Quick health/baby update before we begin Thoughtful Thursday: I am feeling better and better every day; the percentage of the day in which I feel Human has gone from 0% for several days post-birth to 80% today. The Burrito and The Tamale are developing incredibly well — so well that we’ve been discussing discharge with the NICU team. Looks like just a few days until they come home!

Thoughtful ThursdayToday’s topic follows from a question I submitted (and then subsequently answered myself) for this week’s Barren Bitches Book Brigade on It Sucked and Then I Cried by Heather B. Armstrong of dooce.com. Since only a few people participated in the book club, I’d like to open the topic up for discussion more broadly.

On your blog, how much emotion do you express? Is that more or less emotion than you tend to express in real life?

From my BBBB post:

In real life, I am very guarded with emotional expression. On BabySmiling, I am considerably more expressive.
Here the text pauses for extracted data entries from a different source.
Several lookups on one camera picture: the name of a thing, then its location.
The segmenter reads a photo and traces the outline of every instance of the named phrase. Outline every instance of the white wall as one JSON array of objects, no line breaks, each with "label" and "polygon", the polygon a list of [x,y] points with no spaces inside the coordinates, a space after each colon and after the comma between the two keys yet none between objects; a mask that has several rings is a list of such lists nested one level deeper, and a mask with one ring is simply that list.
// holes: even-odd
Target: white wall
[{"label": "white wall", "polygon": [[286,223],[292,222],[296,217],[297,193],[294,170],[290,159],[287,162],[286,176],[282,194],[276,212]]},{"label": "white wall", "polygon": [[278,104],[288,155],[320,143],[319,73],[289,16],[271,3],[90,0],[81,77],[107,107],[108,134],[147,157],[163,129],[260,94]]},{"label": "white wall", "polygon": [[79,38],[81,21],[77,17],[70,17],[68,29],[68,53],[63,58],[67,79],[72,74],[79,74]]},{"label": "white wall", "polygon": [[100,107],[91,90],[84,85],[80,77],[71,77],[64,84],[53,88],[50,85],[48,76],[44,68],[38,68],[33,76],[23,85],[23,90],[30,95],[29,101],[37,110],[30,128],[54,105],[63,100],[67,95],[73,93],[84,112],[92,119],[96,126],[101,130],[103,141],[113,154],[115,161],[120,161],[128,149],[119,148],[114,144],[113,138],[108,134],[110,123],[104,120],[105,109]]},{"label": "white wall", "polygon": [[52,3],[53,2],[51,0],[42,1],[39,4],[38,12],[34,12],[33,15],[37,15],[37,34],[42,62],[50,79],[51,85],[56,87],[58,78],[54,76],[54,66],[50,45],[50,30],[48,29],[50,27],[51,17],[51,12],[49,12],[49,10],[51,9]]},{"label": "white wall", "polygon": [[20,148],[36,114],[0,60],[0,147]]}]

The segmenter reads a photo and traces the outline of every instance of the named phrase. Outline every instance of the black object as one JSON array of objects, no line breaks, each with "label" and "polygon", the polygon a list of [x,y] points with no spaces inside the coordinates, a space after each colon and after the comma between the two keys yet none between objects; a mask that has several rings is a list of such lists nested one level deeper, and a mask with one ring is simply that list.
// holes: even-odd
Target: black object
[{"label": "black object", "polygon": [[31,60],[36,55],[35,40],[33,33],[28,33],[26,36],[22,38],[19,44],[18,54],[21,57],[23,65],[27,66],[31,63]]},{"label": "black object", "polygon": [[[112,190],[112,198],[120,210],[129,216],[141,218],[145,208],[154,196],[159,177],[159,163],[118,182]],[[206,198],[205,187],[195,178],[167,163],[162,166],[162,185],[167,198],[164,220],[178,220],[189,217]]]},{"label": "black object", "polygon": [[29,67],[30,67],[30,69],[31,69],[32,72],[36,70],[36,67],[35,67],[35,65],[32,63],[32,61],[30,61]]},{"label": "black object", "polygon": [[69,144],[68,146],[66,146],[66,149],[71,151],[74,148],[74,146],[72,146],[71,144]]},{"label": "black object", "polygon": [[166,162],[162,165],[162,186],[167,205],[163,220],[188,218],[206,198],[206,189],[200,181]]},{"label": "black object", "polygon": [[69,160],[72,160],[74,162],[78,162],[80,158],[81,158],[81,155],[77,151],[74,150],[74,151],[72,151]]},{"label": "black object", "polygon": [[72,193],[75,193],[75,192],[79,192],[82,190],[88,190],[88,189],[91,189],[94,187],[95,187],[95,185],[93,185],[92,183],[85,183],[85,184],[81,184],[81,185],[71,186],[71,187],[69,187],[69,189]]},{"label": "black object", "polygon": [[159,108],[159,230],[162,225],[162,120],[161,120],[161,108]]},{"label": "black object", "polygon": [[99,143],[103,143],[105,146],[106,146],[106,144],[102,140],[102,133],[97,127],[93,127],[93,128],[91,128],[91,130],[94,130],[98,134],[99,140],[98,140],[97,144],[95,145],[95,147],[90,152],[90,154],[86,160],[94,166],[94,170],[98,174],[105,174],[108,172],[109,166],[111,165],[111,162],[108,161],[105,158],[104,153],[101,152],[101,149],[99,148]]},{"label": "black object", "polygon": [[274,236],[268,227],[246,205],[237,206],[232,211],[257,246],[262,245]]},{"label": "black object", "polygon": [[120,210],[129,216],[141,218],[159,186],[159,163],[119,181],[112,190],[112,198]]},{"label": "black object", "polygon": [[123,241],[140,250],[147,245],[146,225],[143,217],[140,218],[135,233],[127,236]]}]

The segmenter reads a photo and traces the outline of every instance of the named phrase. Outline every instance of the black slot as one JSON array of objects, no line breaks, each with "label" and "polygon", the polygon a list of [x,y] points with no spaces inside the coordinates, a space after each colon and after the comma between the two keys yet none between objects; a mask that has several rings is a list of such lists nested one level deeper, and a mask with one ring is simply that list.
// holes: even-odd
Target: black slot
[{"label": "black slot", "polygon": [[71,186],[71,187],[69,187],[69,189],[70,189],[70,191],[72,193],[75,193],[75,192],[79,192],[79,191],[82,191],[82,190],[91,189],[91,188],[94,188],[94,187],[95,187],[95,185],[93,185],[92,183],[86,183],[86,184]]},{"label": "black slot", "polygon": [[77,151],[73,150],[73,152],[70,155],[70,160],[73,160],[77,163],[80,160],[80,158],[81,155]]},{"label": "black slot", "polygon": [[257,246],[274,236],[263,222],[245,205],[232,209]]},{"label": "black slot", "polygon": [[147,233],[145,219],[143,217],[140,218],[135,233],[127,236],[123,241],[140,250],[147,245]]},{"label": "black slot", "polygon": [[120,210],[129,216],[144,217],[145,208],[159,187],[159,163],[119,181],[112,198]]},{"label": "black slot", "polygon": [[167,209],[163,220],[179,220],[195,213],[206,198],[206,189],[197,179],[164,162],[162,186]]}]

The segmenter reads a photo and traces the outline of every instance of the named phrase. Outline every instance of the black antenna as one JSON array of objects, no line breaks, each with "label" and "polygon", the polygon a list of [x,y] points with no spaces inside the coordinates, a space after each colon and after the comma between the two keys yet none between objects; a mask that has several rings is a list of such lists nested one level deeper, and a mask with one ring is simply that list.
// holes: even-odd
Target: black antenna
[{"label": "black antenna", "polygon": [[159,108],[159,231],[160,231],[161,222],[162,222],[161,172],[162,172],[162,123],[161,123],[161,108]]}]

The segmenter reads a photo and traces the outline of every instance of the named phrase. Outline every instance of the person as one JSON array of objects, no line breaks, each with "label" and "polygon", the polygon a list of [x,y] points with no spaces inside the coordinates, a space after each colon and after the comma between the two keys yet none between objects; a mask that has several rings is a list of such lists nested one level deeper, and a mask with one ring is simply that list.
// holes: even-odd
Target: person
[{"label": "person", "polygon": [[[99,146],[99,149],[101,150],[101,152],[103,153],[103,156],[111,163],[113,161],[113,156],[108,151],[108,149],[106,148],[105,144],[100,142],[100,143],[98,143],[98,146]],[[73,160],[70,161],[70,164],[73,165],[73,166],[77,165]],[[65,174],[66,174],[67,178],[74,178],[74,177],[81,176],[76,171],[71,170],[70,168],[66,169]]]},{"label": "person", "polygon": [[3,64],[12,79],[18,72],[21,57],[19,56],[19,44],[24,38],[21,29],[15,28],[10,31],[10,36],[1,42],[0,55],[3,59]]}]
For years I have enjoyed Dooce’s monthly newsletters about her daughter. They combine snapshots of Leta’s growth, snarky humor, and pure love. I think that I will be comfortable expressing emotion directly to my children, but it feels strange to think of writing emotional public newsletters under my real name for friends and family (and strangers) to read. Do I save the emotion for BabySmiling, even though it goes against the mandate of the blog as an infertility blog? Do I write the letters privately? Do I remain guarded and let the emotions go undocumented? Probably not the latter, but I’m still figuring this one out.

To elaborate on what I wrote earlier this week…

I have never felt more emotion than in the past couple of weeks. Part of it is attributable to fluctuating hormones, sure. Some is attributable to having babies, the same as anyone. But a big part has to do with the realization of 7 years of infertility plus months of more-difficult-than-usual pregnancy. I am so filled with love, but there’s also a good measure of disbelief, overwhelming retrospective sorrow, hope, worry, wonder… And there you go. I am expressing emotion here on this blog. Emotions which most likely will never be expressed anywhere else, certainly not in writing.

I just don’t see myself writing gushy love letters to my babies under real name for my friends and — gah — family to see. But I am feeling that gushy love, so where do I put it? Here, where I never set out to mommyblog? Some sort of BabySmiling annex? Privately, for only my babies to see someday? I didn’t have an answer on Tuesday during BBBB, and I don’t have one today.

On your blog, how much emotion do you express? Is that more or less emotion than you tend to express in real life?